LOS ANGELES -- California is poised to make the nation’s strictest carbon emission controls even tougher, with a bill to cut greenhouse-gas discharges to 40 percent less than 1990 levels by 2030 now headed to Gov. Jerry Brown.
The state Senate gave final approval 25-13 on Wednesday, following a 42-29 vote in the Assembly Tuesday. Brown, a Democrat in his fourth term leading the most-populous state, said he intends to sign the measure. It is paired with a separate bill tightening legislative oversight of the California Air Resources Board approved Tuesday.
The emissions law builds on a 2006 measure that gave California the nation’s most ambitious program of countering climate change by limiting discharges from cars and industry, and by requiring businesses to purchase pollution credits via auction. It mandated that California reduce carbon emissions to 1990 levels by 2020.
Industry groups have decried the rules as punitive job-killers.
"With these bills, California’s charting a clear path on climate beyond 2020 and we’ll continue to work to shore up the cap-and-trade program, reduce super pollutants and direct more investment to disadvantaged communities," Brown said in an e-mailed statement after the Assembly vote Tuesday.
Brown and the Democrat-controlled Legislature have worked to position California as a global leader in drawing attention to the effects of humans on the Earth’s climate and to compel drivers and industries to shift from fossil fuels to renewable energy sources such as solar power. Lawmakers and the governor have stared down a lobbying campaign by Chevron Corp. and other oil companies, which were successful last year in defeating a proposal to mandate a 50 percent reduction in petroleum use by 2030.
Rule decried
Between 2006 and 2013, California cut its carbon dioxide emissions by 10.9 percent, eclipsing a 10.3 percent reduction nationally, according to the U.S. Energy Information Administration. Over the same period, California lost 15.7 percent of its manufacturing jobs, compared with 14.8 percent nationally, data from the Bureau of Labor Statistics show.
The California Chamber of Commerce and the California Manufacturers & Technology Association both called on lawmakers and Brown to withdraw the new mandate. The chamber decried the new rules as "command and control regulations."
"California is on track to meet our 2020 climate change goals," Dorothy Rothrock, the president of the manufacturers group, said in a statement. "There is no need to pass a 2030 goal right now and many reasons to wait until we get the policies right."

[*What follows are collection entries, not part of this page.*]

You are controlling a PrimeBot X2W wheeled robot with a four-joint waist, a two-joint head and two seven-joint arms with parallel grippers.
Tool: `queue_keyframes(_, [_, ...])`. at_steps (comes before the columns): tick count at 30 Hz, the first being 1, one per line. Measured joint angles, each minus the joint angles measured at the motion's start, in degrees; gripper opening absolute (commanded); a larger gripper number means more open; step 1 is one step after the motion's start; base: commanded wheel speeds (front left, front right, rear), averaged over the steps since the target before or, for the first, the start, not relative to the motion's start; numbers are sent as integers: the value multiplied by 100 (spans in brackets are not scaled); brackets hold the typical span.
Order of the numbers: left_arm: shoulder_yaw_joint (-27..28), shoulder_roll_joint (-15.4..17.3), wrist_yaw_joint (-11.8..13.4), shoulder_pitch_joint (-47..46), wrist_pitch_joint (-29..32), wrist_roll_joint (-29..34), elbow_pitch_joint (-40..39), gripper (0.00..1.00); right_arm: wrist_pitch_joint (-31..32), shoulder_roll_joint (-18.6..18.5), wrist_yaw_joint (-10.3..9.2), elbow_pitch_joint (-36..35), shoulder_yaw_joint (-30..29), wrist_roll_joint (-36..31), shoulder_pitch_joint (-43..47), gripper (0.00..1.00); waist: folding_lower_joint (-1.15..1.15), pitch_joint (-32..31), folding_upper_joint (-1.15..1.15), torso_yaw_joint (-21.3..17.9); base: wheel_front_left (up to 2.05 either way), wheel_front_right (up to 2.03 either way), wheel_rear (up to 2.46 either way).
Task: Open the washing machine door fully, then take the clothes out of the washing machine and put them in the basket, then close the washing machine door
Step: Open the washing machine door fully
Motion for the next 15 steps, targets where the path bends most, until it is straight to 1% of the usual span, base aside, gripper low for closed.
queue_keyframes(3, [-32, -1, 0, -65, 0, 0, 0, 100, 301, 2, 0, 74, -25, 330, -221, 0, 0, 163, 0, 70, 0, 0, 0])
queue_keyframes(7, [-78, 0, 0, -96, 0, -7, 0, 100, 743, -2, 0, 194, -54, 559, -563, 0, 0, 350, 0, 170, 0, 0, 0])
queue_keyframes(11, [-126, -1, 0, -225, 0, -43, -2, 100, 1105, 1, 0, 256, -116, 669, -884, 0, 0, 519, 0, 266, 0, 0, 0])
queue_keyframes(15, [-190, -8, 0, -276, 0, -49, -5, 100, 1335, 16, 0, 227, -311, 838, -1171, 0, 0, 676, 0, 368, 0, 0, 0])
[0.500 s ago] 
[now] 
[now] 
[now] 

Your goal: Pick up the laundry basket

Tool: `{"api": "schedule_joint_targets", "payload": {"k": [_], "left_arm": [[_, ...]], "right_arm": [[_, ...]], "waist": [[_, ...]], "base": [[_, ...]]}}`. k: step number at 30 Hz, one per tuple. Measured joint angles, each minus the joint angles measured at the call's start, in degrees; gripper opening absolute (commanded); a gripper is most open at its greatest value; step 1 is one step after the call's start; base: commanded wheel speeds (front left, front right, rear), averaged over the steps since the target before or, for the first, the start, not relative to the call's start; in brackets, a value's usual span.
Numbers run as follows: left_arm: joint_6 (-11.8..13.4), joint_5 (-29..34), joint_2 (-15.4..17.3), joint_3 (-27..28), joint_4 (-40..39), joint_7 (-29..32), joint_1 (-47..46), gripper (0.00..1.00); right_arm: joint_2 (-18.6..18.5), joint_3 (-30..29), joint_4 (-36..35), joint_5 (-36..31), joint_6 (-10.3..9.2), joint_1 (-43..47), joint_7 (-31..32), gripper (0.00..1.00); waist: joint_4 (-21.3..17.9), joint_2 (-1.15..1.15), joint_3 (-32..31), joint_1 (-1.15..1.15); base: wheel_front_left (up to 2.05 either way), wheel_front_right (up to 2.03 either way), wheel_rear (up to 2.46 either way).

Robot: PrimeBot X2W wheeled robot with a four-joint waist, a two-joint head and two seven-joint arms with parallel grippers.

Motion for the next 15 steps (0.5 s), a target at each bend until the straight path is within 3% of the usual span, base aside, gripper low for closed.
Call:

California’s existing restrictions on carbon emissions and cap-and-trade program for selling pollution credits have added an estimated 12 cents a gallon to retail gasoline prices and about $5 a megawatt-hour to wholesale electricity, according to reports from the state’s tax board and power grid operator.
Wholesale price
The new mandate would result in an additional increase in the wholesale price of electricity, said Colleen Regan, an analyst for Bloomberg New Energy Finance. Natural-gas generators will probably “break-even” as they will pass through the cost of the permits to wholesale rates, she said.
Though utilities will have to pay more for electricity in the wholesale market, they are allotted carbon permits that can be sold with the proceeds to reduce the impact of the policy on customer bills, Regan said.
The bill does not extend California’s cap-and-trade program for carbon allowances. That program has failed to live up to Brown administration projections, with only 34 percent of available credits sold at auction this month. Still, aides to Brown have said they plan to keep the program in place and extend it through a ballot measure if necessary.